## Task goal
Your answer should be one number: how many lines below have the word "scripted".

## Data excerpts
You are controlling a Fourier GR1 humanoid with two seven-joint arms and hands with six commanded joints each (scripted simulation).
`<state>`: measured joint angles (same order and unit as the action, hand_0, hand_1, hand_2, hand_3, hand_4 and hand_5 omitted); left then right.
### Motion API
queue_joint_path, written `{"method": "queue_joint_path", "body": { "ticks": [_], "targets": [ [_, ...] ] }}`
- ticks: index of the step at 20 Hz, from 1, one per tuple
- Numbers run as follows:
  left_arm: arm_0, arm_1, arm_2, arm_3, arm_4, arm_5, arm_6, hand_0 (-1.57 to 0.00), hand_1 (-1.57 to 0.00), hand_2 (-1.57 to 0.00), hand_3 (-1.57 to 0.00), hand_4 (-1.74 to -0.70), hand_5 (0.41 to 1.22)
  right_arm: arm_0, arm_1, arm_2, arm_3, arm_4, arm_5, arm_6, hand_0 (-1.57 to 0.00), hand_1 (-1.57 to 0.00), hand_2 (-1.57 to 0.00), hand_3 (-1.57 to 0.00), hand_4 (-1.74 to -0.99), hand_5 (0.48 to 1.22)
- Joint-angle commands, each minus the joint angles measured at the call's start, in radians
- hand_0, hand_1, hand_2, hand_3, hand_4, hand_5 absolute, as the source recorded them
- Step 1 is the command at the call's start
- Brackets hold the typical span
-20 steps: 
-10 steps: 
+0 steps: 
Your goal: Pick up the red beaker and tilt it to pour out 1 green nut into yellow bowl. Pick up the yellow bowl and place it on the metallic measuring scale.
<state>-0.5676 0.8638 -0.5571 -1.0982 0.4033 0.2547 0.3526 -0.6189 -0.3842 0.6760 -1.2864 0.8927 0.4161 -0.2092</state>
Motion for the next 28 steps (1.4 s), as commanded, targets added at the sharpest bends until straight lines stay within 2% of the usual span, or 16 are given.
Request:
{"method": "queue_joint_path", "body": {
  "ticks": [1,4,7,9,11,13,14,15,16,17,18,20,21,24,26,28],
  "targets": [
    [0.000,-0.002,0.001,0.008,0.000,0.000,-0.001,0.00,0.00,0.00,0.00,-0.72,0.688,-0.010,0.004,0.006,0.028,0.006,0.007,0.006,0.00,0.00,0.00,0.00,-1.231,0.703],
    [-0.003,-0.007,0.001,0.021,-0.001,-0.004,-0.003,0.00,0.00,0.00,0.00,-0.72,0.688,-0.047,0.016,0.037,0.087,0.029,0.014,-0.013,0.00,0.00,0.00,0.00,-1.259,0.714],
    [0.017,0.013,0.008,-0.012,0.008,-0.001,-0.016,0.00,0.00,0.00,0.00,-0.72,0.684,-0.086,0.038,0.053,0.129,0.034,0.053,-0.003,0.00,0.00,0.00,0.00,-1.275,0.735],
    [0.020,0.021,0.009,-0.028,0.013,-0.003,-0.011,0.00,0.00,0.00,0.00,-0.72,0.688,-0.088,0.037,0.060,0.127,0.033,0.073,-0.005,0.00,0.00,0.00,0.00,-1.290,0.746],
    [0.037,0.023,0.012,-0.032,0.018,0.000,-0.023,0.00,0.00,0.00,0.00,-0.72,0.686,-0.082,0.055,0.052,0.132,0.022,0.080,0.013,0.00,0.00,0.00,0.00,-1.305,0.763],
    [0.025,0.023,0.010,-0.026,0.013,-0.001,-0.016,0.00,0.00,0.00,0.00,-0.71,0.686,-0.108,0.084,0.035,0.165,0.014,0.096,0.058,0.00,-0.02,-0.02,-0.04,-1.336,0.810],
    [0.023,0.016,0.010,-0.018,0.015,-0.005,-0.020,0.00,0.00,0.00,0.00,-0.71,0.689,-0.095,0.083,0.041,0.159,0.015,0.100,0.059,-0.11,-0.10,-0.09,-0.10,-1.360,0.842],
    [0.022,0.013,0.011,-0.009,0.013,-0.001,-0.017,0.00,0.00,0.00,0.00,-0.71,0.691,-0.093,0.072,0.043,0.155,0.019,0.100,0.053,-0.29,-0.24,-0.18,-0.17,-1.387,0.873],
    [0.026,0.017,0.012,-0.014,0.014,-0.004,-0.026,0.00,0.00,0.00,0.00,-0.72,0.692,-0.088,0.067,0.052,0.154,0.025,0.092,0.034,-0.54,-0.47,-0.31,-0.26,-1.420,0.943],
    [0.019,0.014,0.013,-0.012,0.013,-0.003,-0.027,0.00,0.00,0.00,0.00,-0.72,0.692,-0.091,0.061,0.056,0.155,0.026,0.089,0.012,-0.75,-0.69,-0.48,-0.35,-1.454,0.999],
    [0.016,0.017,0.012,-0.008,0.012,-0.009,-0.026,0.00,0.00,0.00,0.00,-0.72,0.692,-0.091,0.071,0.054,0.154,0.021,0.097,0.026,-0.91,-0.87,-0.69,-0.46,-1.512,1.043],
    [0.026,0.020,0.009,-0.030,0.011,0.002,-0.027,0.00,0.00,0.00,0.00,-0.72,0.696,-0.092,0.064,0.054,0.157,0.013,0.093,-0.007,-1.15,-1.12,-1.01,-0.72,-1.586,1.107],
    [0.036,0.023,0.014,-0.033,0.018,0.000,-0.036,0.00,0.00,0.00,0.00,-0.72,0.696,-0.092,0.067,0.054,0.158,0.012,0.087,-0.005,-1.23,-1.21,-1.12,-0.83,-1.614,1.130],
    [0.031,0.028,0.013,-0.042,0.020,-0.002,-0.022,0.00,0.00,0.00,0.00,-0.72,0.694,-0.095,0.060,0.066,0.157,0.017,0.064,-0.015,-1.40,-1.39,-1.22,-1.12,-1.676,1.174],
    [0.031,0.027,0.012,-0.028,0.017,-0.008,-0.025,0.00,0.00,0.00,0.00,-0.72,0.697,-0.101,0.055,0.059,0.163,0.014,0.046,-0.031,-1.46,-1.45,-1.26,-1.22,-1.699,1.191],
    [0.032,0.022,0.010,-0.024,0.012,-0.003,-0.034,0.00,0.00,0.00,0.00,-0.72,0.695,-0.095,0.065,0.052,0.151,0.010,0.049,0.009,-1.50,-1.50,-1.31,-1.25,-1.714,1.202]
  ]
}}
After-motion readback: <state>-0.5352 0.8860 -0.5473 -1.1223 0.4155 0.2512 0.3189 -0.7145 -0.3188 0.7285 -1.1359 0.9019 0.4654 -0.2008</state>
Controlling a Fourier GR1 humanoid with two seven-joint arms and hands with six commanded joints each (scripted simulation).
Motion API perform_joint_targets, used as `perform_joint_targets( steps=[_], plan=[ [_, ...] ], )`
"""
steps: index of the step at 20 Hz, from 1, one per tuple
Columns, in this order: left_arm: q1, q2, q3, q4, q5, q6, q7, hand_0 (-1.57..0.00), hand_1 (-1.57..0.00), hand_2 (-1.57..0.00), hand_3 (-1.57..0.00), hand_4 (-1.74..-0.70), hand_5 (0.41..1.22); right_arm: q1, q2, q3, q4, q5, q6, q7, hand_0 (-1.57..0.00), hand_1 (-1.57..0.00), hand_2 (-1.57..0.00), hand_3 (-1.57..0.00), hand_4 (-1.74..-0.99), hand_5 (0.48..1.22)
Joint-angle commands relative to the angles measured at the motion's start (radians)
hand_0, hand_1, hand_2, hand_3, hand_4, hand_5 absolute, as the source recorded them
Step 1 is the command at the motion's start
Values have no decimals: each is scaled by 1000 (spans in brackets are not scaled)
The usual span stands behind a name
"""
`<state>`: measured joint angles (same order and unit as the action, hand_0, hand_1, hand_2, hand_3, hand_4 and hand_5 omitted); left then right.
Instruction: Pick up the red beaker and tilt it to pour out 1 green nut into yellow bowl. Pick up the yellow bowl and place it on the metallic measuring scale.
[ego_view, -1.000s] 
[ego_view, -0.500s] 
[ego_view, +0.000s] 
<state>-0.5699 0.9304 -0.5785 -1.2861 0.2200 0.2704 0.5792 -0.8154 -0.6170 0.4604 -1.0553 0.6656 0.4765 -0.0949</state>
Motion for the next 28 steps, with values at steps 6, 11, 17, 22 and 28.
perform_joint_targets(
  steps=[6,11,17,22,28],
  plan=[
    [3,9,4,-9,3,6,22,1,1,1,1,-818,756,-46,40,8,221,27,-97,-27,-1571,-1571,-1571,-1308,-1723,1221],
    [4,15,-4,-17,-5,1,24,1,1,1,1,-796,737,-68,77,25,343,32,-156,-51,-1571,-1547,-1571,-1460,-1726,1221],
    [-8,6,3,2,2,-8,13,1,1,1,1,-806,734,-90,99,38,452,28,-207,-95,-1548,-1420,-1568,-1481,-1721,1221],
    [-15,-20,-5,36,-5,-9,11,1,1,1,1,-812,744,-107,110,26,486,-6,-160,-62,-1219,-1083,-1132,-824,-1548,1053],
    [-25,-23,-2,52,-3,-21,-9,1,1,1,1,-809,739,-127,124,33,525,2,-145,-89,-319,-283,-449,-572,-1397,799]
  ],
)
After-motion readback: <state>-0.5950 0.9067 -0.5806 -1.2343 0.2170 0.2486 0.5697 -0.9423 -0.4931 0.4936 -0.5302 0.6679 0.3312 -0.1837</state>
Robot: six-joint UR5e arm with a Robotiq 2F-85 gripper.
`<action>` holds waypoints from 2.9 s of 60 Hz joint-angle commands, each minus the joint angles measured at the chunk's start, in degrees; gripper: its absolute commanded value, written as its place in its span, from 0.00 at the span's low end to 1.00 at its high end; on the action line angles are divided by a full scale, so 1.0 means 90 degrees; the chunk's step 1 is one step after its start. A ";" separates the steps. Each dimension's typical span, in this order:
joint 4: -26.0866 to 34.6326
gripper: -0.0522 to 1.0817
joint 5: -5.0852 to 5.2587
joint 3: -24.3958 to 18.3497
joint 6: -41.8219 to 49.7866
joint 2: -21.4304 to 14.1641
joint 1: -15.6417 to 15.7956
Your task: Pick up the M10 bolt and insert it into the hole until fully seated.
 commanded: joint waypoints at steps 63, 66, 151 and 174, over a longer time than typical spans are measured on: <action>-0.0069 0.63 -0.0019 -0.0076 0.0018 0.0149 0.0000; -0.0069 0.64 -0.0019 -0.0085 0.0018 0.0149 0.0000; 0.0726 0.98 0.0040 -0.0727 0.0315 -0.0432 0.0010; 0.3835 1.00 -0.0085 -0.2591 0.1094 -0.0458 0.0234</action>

## Answer for this exercise
2